Colin Kirkwood grew up in Caithness, Galloway and Ayrshire, Scotland. He studied at Ardrossan Academy, the universities of Glasgow and Edinburgh and the Scottish institute of Human Relations. He has been described as a Scottish generalist, with interests in literature and the arts, moral philosophy, politics, education, religion and psychoanalysis.
From the 1970s onwards, he played leading roles in adult and workers education and community action, promoting the ideas of the radical Brazilian educator, Paulo Freire. Between 1976 and 1986 he was employed by the Workers’ Educational Association (WEA) South-East Scotland District, initially as Tutor Organiser and then as District Secretary. He was heavily involved in the community newspaper and writers workshop movements. Community newspapers with which he was associated include ‘Staveley Now’, ‘Castlemilk Today’ and ‘Scottish Tenant’. He adapted and implemented the concept of action research in the fields of community action and community adult education, before use of the concept (first developed by Kurt Lewin, 1944) became fashionable in education.

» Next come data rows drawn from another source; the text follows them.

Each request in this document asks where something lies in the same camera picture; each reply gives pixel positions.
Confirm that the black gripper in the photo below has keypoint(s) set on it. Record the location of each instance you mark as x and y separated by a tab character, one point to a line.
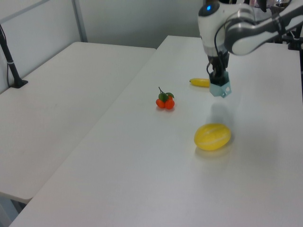
219	60

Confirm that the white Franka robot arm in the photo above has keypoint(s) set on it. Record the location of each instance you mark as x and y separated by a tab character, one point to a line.
209	28

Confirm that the yellow toy banana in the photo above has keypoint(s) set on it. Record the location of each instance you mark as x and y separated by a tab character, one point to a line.
200	82

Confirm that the orange tangerine cluster with leaves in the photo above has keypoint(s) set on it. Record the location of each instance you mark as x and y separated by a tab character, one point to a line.
165	103

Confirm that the yellow striped toy melon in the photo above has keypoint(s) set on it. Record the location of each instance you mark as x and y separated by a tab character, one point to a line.
211	137

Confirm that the white side table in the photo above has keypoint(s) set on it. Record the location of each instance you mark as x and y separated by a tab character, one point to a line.
59	99

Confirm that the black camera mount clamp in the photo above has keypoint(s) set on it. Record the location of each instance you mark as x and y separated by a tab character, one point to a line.
293	39

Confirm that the grey aluminium partition post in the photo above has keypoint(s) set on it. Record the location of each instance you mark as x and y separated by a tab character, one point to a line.
80	21

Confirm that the black camera pole with base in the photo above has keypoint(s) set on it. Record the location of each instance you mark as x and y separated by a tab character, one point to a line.
10	63

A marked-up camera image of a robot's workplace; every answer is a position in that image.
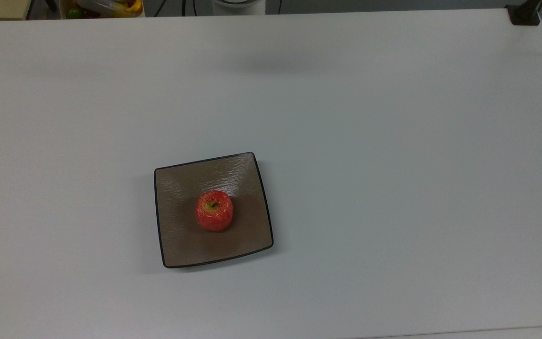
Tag red apple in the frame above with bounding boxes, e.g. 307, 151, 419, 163
195, 190, 234, 233

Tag clear box of toy fruit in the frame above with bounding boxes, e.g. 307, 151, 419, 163
59, 0, 144, 19

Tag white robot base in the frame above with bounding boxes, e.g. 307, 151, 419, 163
211, 0, 267, 16

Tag square brown ceramic plate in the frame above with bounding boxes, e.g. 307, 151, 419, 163
153, 152, 274, 269

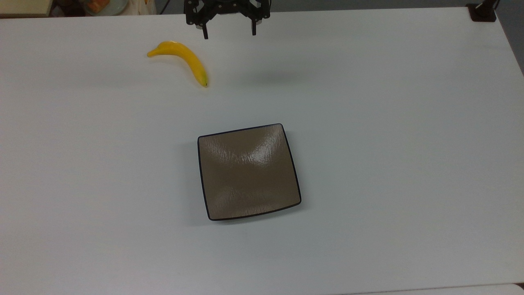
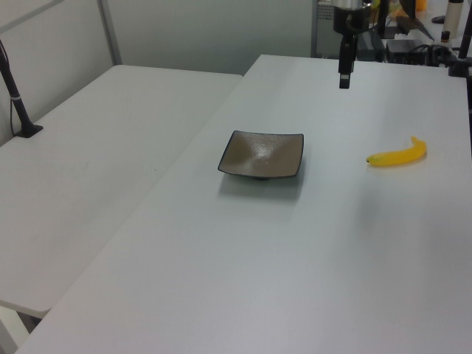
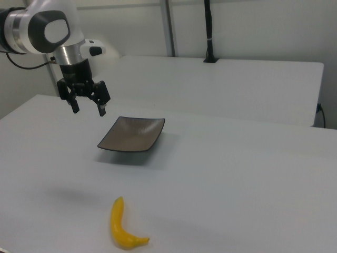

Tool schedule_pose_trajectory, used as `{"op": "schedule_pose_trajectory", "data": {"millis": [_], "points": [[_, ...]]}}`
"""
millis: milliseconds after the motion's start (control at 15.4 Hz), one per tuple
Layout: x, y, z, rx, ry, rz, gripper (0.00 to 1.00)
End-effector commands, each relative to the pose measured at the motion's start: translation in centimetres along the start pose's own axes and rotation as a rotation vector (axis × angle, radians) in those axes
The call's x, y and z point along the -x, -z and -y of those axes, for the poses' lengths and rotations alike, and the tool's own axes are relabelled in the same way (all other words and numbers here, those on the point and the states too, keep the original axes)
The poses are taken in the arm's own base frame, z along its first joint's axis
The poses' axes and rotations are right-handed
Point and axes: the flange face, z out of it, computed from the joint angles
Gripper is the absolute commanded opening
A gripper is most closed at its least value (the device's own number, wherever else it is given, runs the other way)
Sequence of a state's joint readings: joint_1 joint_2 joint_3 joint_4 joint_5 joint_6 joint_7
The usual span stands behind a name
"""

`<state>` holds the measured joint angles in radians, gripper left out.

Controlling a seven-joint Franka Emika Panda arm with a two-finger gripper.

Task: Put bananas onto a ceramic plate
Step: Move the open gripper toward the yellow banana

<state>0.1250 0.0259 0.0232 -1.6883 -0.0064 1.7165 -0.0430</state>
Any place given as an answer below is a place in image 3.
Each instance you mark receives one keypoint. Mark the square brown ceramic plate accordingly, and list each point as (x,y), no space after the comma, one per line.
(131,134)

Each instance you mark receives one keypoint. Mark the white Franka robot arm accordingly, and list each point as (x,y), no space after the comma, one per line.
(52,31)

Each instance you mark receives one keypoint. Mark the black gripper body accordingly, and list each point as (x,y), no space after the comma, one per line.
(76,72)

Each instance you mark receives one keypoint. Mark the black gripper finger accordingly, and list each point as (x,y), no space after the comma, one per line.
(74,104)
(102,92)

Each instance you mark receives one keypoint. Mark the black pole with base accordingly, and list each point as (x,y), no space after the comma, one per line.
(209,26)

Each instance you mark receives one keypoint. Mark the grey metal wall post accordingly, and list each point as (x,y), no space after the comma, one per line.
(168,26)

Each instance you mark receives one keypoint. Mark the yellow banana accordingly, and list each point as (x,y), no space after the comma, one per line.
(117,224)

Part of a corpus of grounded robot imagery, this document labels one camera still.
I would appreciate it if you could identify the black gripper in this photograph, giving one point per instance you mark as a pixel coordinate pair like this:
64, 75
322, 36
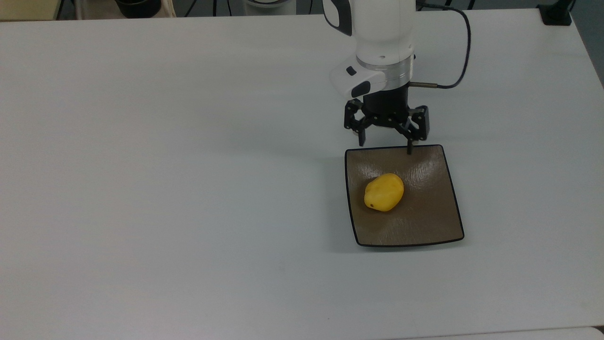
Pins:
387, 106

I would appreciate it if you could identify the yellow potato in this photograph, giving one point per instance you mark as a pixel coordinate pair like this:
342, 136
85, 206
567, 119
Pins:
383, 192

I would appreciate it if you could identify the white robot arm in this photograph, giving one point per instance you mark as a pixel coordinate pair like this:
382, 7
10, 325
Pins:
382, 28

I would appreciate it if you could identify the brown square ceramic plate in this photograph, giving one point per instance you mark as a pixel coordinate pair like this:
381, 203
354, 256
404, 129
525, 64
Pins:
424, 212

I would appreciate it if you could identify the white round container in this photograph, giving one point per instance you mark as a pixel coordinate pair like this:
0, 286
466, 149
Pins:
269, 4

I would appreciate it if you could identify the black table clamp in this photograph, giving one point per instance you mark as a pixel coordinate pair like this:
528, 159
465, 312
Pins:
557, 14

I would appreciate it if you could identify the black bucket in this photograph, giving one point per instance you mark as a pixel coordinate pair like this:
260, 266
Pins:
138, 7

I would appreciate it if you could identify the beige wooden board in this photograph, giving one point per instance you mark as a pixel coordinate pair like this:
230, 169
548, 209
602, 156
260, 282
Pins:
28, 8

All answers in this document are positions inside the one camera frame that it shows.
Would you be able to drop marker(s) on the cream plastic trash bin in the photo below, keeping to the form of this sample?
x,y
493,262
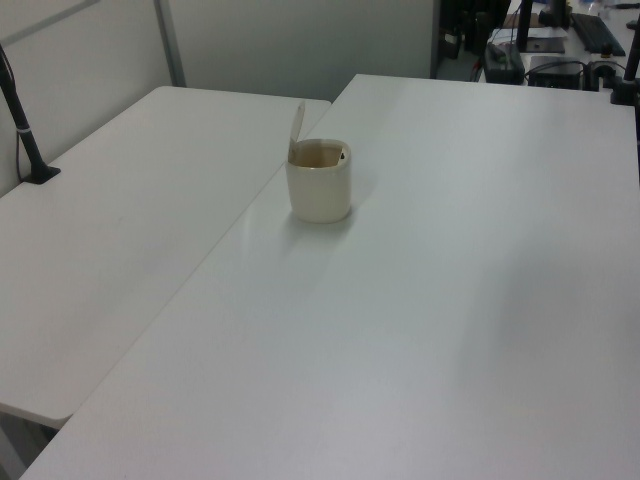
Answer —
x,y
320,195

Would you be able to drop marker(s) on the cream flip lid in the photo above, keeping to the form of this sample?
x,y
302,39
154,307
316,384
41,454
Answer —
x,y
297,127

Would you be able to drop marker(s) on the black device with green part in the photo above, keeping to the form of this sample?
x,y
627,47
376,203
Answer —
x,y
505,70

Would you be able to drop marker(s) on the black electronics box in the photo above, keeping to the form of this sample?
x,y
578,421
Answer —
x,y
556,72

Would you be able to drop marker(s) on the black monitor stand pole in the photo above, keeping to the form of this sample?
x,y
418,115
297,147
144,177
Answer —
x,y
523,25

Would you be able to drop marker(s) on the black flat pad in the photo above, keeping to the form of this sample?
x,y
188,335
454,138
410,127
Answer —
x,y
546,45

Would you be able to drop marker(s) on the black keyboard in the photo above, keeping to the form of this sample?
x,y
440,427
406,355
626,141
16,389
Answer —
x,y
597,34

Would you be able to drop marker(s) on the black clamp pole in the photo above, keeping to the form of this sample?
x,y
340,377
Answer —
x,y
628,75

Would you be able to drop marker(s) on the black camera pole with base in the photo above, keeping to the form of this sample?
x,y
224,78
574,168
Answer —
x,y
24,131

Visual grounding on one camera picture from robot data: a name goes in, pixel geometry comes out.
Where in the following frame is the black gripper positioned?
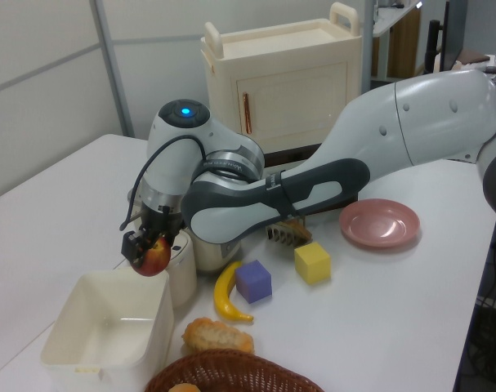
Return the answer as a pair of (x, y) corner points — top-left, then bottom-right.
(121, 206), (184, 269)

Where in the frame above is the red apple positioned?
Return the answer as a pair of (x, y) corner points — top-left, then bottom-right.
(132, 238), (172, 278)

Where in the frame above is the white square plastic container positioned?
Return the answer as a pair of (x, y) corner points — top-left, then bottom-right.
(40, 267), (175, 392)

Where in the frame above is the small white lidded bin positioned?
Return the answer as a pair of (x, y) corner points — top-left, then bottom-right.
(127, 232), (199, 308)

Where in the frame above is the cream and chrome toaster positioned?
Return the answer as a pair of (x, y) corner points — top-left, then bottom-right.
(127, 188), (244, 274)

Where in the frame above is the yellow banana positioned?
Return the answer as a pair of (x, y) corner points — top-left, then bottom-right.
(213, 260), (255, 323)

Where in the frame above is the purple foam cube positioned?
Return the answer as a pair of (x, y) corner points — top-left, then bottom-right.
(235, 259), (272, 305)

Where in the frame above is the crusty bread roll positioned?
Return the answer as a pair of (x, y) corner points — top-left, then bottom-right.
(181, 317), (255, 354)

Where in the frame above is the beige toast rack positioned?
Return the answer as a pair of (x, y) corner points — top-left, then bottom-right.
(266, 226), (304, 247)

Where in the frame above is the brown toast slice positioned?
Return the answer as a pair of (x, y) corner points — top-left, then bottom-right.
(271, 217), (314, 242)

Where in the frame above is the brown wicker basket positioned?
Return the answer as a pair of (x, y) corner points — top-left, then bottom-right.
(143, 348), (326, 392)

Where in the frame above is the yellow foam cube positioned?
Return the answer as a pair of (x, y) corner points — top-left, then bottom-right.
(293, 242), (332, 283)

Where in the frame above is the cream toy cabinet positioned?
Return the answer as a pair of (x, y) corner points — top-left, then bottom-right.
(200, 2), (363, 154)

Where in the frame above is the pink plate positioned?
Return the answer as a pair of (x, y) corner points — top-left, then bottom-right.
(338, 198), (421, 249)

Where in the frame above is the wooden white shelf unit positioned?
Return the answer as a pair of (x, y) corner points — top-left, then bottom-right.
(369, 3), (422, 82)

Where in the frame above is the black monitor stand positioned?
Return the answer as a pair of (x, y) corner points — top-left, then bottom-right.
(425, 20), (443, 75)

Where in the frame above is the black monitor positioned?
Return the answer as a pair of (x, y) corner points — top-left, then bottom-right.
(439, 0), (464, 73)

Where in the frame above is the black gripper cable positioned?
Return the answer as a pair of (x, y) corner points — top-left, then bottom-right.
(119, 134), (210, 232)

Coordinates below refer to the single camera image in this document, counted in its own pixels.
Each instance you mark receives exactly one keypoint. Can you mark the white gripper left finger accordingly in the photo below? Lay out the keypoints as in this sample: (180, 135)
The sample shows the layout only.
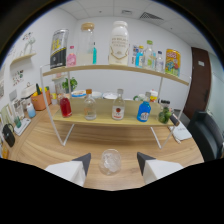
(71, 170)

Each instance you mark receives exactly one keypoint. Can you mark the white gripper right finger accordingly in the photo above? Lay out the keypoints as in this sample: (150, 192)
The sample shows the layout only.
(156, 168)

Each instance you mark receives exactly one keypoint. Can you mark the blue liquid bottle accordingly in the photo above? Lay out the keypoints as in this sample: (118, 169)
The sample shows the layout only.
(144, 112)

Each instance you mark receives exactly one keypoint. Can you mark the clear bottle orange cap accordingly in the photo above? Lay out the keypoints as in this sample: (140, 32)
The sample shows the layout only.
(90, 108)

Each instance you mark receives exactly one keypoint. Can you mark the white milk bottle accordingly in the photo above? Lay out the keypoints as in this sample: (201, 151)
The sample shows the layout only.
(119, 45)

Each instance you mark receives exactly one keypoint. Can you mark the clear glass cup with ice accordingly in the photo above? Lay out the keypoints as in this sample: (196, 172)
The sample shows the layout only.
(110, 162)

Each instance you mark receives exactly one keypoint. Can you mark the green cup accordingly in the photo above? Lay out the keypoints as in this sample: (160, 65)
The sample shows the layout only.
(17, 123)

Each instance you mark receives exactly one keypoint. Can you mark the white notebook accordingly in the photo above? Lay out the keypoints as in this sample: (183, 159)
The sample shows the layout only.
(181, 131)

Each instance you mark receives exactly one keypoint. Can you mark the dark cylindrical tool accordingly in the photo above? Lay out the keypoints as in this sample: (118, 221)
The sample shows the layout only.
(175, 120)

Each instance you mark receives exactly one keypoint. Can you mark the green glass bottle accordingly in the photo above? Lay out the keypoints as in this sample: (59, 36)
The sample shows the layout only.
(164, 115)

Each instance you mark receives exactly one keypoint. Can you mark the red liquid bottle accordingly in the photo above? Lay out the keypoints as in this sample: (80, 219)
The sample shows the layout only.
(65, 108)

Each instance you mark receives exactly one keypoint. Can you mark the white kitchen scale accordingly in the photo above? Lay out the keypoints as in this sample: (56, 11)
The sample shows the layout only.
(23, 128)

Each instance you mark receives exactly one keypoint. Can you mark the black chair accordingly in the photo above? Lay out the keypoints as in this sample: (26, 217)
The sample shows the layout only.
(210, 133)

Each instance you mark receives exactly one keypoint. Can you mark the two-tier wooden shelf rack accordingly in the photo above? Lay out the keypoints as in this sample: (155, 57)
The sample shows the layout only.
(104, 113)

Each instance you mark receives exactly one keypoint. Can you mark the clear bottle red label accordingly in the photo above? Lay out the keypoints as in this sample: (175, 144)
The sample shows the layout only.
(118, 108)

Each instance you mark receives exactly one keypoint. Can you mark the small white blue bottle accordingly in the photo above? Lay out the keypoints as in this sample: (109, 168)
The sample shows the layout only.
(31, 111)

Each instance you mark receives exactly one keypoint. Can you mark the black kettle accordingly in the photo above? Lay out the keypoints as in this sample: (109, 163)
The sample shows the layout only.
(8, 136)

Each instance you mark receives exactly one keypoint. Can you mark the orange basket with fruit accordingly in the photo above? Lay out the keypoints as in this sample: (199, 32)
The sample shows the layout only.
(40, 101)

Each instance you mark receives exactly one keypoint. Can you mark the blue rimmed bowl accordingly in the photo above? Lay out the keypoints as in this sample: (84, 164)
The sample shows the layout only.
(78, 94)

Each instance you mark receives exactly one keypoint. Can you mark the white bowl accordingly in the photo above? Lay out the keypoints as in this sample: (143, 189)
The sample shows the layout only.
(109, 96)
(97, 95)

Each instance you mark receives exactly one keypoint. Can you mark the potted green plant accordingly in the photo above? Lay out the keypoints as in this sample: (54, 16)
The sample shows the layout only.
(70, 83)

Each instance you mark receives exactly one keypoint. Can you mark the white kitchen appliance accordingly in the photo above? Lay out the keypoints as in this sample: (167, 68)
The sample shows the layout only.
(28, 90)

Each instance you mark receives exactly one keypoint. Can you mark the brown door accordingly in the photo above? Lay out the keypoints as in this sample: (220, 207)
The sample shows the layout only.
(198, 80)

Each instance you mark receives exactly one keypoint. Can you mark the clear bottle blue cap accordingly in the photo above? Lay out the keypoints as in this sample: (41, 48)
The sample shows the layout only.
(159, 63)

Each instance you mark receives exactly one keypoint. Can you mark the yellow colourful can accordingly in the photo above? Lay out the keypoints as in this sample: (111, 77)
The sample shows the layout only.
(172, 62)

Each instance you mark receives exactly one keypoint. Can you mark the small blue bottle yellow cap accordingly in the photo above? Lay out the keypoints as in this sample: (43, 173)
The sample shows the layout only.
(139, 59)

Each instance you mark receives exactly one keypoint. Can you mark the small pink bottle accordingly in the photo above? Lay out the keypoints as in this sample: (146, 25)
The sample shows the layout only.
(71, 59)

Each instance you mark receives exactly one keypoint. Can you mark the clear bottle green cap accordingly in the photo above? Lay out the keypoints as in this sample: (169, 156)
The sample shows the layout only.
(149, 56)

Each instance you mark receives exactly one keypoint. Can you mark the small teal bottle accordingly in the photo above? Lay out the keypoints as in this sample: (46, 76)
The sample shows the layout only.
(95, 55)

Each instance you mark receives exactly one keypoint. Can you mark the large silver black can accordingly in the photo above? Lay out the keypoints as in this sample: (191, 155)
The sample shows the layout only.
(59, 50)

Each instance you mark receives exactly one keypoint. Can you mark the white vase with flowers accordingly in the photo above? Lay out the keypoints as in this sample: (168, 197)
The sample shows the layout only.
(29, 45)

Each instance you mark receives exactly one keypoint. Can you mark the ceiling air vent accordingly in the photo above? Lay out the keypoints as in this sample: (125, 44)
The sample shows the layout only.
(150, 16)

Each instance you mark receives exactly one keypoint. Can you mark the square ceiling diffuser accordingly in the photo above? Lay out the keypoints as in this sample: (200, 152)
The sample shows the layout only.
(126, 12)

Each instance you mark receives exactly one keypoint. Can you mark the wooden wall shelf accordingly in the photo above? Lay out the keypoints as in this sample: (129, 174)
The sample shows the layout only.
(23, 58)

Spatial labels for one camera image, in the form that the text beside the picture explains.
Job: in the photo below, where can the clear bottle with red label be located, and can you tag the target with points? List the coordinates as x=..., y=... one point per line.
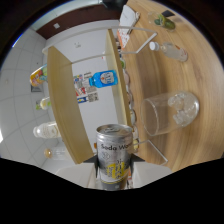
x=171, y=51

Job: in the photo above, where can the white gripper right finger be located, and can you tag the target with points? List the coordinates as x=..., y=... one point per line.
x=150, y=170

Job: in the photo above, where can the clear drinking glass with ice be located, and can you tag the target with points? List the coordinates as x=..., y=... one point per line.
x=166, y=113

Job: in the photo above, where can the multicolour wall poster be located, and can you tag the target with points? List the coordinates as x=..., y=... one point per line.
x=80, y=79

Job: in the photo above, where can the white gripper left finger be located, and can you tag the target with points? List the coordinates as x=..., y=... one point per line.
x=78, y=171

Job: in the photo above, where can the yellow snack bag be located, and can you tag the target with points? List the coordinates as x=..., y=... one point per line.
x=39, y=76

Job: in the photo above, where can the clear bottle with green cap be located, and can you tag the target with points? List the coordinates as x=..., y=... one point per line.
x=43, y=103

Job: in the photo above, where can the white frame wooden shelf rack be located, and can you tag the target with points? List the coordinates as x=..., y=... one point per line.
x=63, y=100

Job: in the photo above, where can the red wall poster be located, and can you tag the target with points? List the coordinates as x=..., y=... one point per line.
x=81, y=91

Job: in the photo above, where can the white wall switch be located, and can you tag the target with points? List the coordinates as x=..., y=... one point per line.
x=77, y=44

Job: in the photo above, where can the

He subsequently qualified as a counsellor and psychoanalytic psychotherapist and researched and edited a directory of all the counselling and psychotherapy services and trainings in Scotland (published 1989). In 1994, he became head of the Centre for Counselling Studies at the Moray House School of Education at the University of Edinburgh. Following retirement from the University, he worked for five years as Senior Psychotherapist at the Huntercombe Edinburgh Hospital, where he worked with women and girls with severe eating disorders.
He wrote and published extensively on community and adult education. His books include ‘Adult Education and the Unemployed’ (1984), ‘Vulgar Eloquence: Essays on Education, Community and Politics’ (1990), ‘Living Adult Education: Freire in Scotland' (first edition, 1989) (with Gerri Kirkwood), 'The Persons in Relation Perspective: in Counselling, Psychotherapy and Community Adult Learning' (2012) and 'Community Work and Adult Education in Staveley, North-East Derbyshire, 1969-1972' (2020). He also published poetry and literary criticism.